Staff acknowledged people's gestures and expressions if they were unable to communicate verbally. One person's relative told us, 'The staff talk to XXX really well; they seem to understand his wishes and choices.'

We noted people's care plans gave information about their food preferences. One person's care plan stated, 'I only like plain food and like my food to look inviting.'

We looked around the home and observed a high overall standard of cleanliness. One relative told us, 'I think the home is very, very clean.'

We saw each person's care file contained an assessment of their ability to administer medication themselves and maintain their independence in this area.

The home was warm and comfortable. One person's relative told us, 'It's a lovely home; the rooms are every so well kept.'

There was evidence that external contracts were in place that ensured specialist equipment was appropriately serviced and safe to use.

19 October 2012

During a routine inspection

We used a number of different methods to help us understand the experiences of people who used the service, because the people who used the service had complex needs which meant they were not able to tell us their experiences.
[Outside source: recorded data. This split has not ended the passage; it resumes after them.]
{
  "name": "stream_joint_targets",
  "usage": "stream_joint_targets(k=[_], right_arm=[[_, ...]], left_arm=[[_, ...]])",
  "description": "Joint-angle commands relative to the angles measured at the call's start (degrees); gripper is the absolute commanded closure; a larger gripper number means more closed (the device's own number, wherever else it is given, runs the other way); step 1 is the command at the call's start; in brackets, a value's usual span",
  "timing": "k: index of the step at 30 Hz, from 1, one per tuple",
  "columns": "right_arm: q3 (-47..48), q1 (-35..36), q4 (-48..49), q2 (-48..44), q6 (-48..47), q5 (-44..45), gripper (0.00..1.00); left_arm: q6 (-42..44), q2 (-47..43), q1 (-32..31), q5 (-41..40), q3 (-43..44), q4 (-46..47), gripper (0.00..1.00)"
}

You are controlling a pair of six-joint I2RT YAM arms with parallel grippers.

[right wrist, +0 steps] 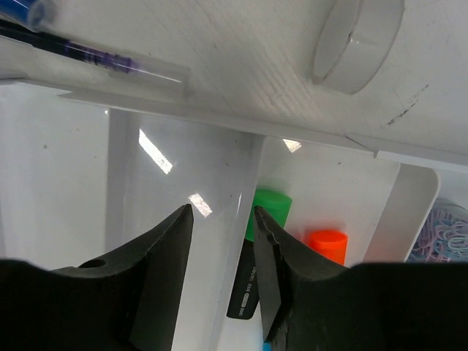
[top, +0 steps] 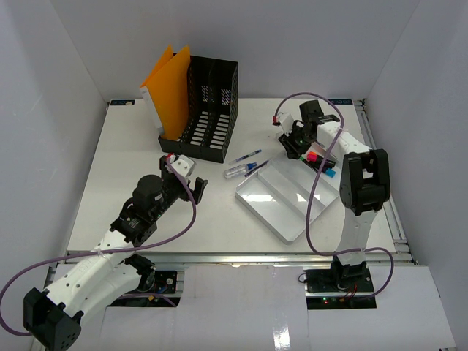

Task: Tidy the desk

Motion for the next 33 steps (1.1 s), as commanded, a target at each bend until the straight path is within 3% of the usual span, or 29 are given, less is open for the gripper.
stream_joint_targets(k=[1,6,16,33], right_arm=[[0.15,-1.10,1.55,2.14,-1.48,1.58,0.55],[1.49,-1.44,1.56,4.74,-1.82,2.13,0.57],[-1.67,-1.87,1.73,4.82,-1.99,1.88,0.88],[-14.47,-5.66,2.93,-4.94,-2.57,0.38,0.92]], left_arm=[[0.47,-0.63,0.21,-0.63,-0.12,-0.55,0.02],[0.64,-0.57,0.21,-0.87,-0.21,-0.48,0.02],[0.73,-0.49,0.21,-0.70,-0.13,-0.66,0.02],[0.52,-0.45,0.17,-0.17,-0.04,-0.83,0.02]])
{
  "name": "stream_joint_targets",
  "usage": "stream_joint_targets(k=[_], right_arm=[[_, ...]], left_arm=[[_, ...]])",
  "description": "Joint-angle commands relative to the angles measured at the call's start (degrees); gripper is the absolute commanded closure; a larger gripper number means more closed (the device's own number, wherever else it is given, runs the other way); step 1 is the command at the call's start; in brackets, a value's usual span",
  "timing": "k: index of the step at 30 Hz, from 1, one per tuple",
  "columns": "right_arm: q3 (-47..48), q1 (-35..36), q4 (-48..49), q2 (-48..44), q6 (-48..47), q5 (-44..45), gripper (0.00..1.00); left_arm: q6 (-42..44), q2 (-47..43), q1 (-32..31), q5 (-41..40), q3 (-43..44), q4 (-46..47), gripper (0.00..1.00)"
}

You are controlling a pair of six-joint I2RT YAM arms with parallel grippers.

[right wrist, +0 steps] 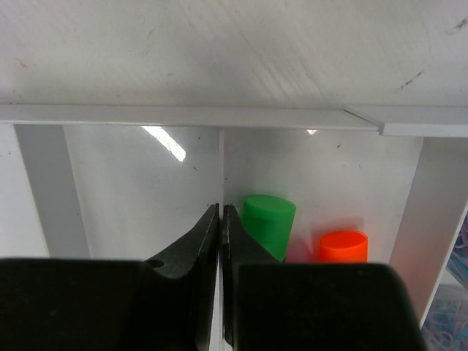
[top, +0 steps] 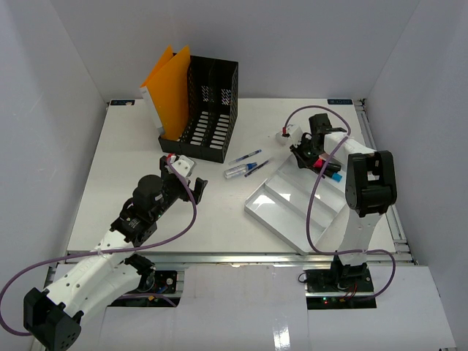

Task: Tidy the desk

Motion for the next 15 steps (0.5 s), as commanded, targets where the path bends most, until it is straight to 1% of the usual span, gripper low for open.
stream_joint_targets(k=[1,3,4,5,9,11,15], right_arm=[[-3.44,-1.22,-2.95,-3.92,-1.72,0.24,0.92],[-3.80,-1.31,-2.71,-4.57,-1.80,0.15,0.90],[-3.63,-1.31,-2.77,-4.81,-1.80,0.06,0.83],[-3.30,-1.31,-2.97,-5.12,-1.79,-0.22,0.74],[-0.09,-1.23,-5.08,-6.54,-1.80,-2.71,0.42],[3.17,-1.20,-6.95,-6.94,-2.33,-4.23,0.40],[9.66,-0.92,-10.95,-6.55,-4.00,-6.05,0.39]], left_arm=[[0.18,-0.50,0.21,0.03,0.03,-0.54,0.02],[0.13,-0.47,0.21,0.11,0.03,-0.54,0.02],[0.10,-0.45,0.21,0.16,0.03,-0.54,0.02],[0.11,-0.39,0.21,0.20,0.03,-0.54,0.02],[0.10,-0.41,0.21,0.12,0.03,-0.54,0.02],[0.18,-0.41,0.18,0.03,0.05,-0.54,0.02],[0.19,-0.32,0.21,0.09,0.03,-0.54,0.02]])
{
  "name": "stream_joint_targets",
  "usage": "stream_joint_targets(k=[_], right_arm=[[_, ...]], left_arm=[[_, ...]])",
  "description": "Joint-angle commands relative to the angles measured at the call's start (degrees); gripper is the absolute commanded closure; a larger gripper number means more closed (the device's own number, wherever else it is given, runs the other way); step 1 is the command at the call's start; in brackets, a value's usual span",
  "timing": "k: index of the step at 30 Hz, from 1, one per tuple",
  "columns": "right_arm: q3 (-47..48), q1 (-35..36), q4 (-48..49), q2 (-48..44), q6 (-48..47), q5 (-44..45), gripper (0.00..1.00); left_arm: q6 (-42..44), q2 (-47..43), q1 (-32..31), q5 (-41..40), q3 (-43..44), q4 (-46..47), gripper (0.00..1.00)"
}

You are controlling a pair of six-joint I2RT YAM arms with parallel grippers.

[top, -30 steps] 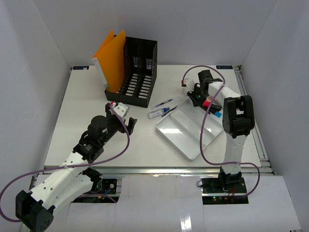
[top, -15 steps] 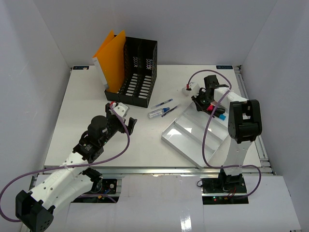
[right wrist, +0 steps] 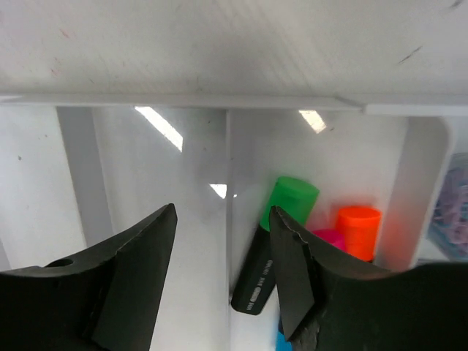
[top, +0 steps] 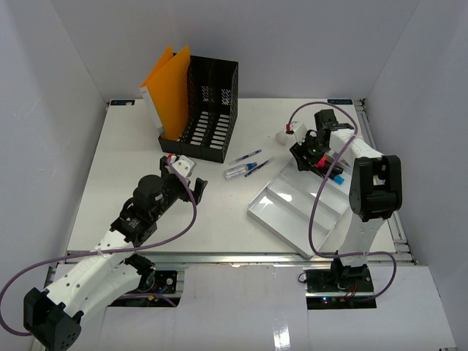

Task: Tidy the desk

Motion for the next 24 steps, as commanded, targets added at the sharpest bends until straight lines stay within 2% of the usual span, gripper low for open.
stream_joint_targets(k=[1,7,11,15,24], right_arm=[[8.86,0.21,-5.10,-2.73,-3.18,-4.62,0.39],[13.21,2.49,-7.98,-2.67,-13.83,-12.77,0.38],[11.34,4.46,-12.63,-3.35,-31.75,-23.08,0.34],[8.70,7.41,-12.31,-4.14,-43.36,-26.29,0.26],[16.07,15.58,-12.49,2.88,-45.54,-20.68,0.29]], left_arm=[[0.16,-0.33,0.21,0.16,0.03,-0.15,0.02],[0.16,-0.24,0.14,0.38,0.03,-0.18,0.02],[0.16,-0.24,0.18,0.23,-0.06,-0.21,0.02],[0.34,-0.21,0.21,0.20,-0.13,-0.24,0.02],[0.58,0.04,0.21,0.44,-0.15,-0.24,0.02]])
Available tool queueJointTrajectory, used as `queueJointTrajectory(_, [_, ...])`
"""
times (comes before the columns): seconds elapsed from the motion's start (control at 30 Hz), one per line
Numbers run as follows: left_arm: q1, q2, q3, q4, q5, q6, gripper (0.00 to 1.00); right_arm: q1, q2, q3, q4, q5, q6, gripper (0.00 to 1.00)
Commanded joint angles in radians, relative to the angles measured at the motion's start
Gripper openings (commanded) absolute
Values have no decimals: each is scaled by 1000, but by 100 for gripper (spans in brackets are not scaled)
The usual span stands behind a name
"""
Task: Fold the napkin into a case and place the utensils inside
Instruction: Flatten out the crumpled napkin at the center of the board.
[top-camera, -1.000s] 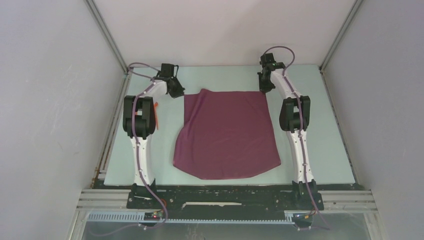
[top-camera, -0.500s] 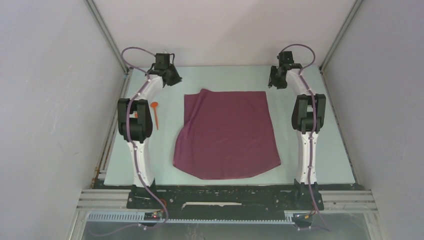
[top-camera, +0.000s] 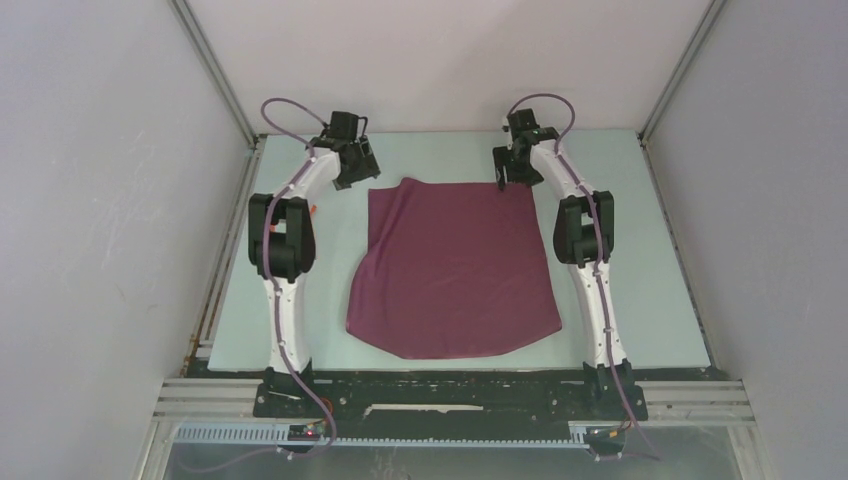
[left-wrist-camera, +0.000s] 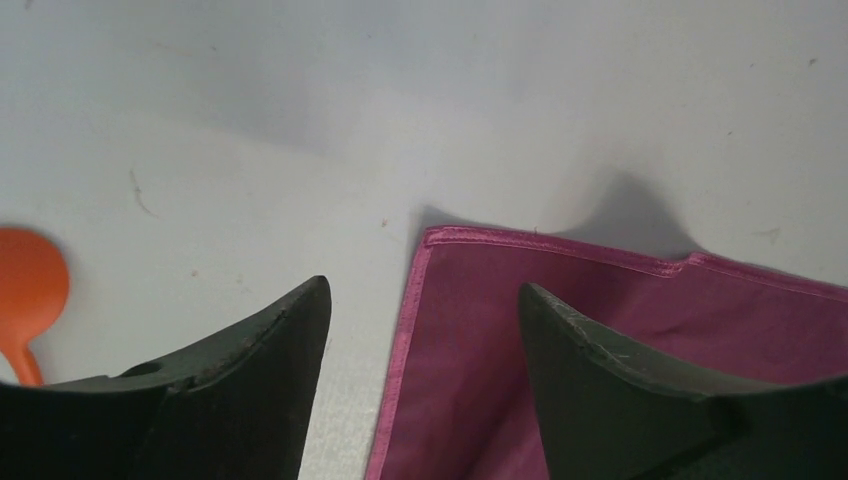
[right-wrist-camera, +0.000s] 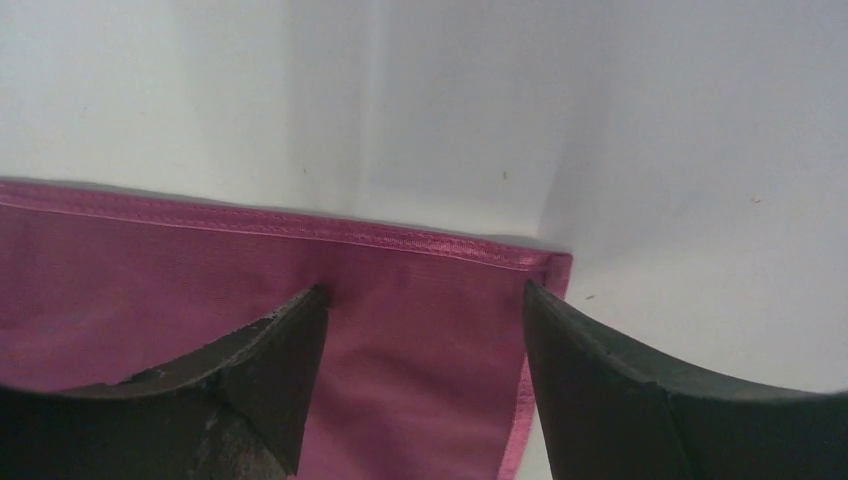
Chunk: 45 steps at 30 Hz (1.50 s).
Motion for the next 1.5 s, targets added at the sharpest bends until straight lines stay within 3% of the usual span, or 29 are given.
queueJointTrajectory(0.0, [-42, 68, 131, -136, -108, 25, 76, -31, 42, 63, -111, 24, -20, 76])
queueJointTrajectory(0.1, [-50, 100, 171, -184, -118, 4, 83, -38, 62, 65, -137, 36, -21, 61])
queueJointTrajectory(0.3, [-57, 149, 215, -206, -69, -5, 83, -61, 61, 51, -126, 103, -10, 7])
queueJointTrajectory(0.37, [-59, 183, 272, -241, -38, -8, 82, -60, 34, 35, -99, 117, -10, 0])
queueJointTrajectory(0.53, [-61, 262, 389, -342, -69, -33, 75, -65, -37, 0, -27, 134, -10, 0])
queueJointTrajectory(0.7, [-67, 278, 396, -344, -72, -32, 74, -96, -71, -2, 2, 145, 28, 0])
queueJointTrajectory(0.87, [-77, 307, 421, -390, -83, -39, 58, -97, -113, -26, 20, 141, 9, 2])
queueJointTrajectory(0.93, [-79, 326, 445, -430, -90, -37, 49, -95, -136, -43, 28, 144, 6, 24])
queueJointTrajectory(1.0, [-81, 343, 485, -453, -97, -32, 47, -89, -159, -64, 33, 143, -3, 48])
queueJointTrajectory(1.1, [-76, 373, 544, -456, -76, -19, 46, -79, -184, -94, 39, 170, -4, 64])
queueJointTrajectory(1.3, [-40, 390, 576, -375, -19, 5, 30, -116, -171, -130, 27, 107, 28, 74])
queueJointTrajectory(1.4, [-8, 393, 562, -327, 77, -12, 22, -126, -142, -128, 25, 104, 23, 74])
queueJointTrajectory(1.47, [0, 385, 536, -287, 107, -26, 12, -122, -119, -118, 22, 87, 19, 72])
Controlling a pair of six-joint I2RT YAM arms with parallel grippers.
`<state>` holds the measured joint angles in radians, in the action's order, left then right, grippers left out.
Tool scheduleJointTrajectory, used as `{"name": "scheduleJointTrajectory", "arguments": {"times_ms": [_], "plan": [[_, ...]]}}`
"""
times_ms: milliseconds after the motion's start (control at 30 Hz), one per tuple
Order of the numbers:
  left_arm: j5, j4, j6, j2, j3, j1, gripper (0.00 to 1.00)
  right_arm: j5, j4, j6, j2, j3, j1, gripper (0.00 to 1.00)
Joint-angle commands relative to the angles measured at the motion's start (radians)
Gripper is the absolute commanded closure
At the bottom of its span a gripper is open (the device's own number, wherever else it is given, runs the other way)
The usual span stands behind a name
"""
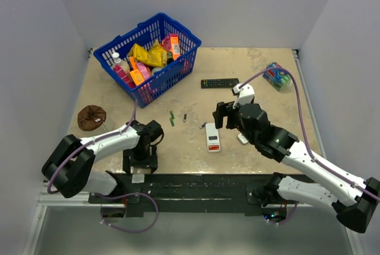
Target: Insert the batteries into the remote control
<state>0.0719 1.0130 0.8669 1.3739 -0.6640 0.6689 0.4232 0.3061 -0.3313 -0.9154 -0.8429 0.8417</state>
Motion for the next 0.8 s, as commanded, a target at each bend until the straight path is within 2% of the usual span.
{"name": "scheduleJointTrajectory", "arguments": {"times_ms": [0,100,333,600,700,767], "plan": [[-0.004,-0.019,-0.046,0.014,-0.023,-0.019,0.12,0.008,-0.045,0.009,0.036,0.011,-0.007,0.16],[-0.015,-0.039,-0.058,0.016,-0.032,-0.022,0.14,0.000,-0.053,0.015,0.043,0.019,-0.007,0.16],[0.031,-0.027,-0.049,-0.042,-0.123,-0.037,0.15,-0.179,-0.090,0.120,0.027,0.021,-0.007,0.16],[0.045,-0.128,-0.114,-0.157,-0.241,-0.209,0.15,-0.524,-0.094,0.255,-0.151,-0.033,-0.003,0.16],[0.034,-0.188,-0.146,-0.165,-0.301,-0.278,0.15,-0.590,-0.093,0.282,-0.240,-0.070,0.028,0.16],[0.006,-0.241,-0.163,-0.171,-0.328,-0.340,0.15,-0.587,-0.096,0.313,-0.311,-0.087,0.098,0.16]]}}
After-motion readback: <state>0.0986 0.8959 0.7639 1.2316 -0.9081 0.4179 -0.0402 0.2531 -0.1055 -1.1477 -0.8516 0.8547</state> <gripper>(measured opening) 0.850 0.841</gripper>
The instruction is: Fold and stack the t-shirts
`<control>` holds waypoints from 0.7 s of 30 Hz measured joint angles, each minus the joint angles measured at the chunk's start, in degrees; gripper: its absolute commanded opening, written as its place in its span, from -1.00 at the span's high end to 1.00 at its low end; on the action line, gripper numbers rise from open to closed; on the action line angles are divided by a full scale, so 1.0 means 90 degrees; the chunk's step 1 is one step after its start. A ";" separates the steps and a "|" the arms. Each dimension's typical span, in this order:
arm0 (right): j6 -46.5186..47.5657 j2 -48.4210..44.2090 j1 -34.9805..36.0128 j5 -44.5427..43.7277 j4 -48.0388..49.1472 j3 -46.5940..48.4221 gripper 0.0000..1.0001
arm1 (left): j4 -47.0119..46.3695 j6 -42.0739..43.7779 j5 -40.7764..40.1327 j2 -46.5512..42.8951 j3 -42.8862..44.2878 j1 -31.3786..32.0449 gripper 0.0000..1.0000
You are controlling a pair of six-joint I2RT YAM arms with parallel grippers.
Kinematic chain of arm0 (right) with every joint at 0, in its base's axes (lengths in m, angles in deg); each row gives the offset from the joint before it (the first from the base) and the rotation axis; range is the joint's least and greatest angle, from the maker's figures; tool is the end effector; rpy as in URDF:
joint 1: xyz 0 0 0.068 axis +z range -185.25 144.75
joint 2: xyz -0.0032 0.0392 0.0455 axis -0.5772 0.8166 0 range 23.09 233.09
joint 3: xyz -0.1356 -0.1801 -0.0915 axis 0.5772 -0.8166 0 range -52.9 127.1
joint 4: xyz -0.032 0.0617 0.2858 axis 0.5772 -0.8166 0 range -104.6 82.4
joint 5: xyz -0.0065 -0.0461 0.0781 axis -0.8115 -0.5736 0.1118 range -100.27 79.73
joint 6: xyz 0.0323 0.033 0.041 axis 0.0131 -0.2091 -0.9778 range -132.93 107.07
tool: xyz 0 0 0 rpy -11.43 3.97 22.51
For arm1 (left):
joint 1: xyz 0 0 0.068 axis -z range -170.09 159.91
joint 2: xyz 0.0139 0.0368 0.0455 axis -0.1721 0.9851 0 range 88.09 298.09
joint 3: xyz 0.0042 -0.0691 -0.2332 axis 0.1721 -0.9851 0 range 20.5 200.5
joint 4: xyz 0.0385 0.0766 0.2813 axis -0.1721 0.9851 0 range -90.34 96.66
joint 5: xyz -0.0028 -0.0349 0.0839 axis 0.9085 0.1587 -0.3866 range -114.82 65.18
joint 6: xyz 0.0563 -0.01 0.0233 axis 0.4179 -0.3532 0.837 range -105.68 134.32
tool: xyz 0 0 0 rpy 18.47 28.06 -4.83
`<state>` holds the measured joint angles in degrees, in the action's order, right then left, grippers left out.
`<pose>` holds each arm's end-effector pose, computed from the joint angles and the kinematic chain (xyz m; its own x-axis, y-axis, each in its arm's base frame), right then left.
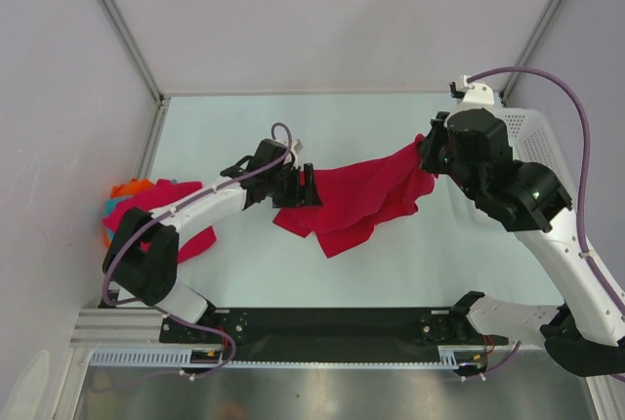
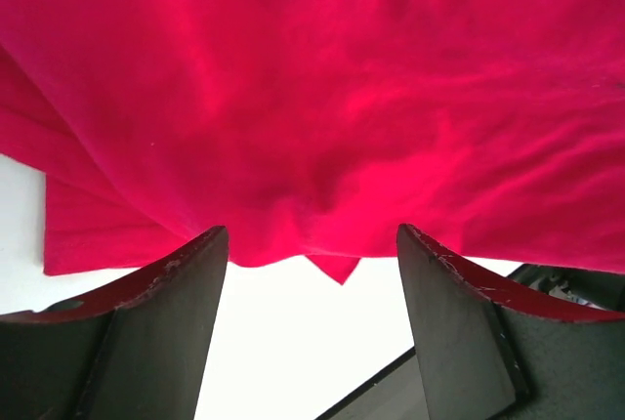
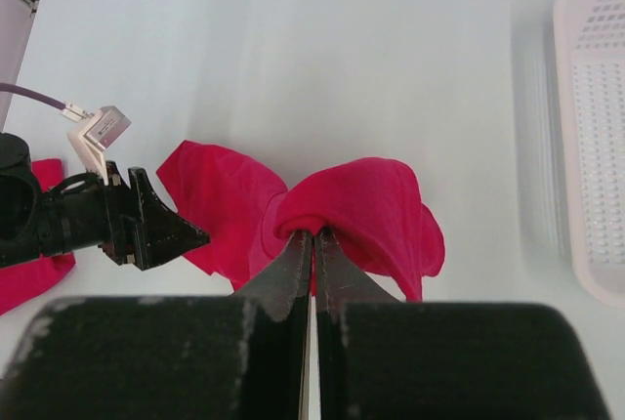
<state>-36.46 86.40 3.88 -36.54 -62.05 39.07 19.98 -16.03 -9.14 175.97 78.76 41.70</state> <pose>0.1960 0.1330 0.4583 -0.4120 0.1264 -0.9024 -0.1007 0.9780 0.1829 0.2998 -0.2006 0.1697 -0.8924 -0.0193 -0.4509 0.2366 0.8308 -0.5038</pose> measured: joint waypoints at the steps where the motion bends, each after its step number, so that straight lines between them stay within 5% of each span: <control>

We spent time in the lounge and dining room and chatted to people who lived at the home. We observed the interaction between people and staff and we found communication and rapport to be positive. Staff displayed a good understanding of people's individual needs and people responded well to interactions from staff (and vice versa).

7 September 2011

During a routine inspection

We found most people living at the home had complex needs and were not able to verbally communicate their views and experiences to us. In discussions, one person said 'I like it here, it's nice'.

Throughout our visit we observed positive interaction between the staff and people who use the service. The staff were respectful and polite towards people and showed a good understanding of their needs.

People using the service appeared relaxed and comfortable in their surroundings and were supported where possible to choose how they spent their time. We observed people using the service participating in a range of activities during the inspection. We also observed that staff had time to spend with people on an individual basis.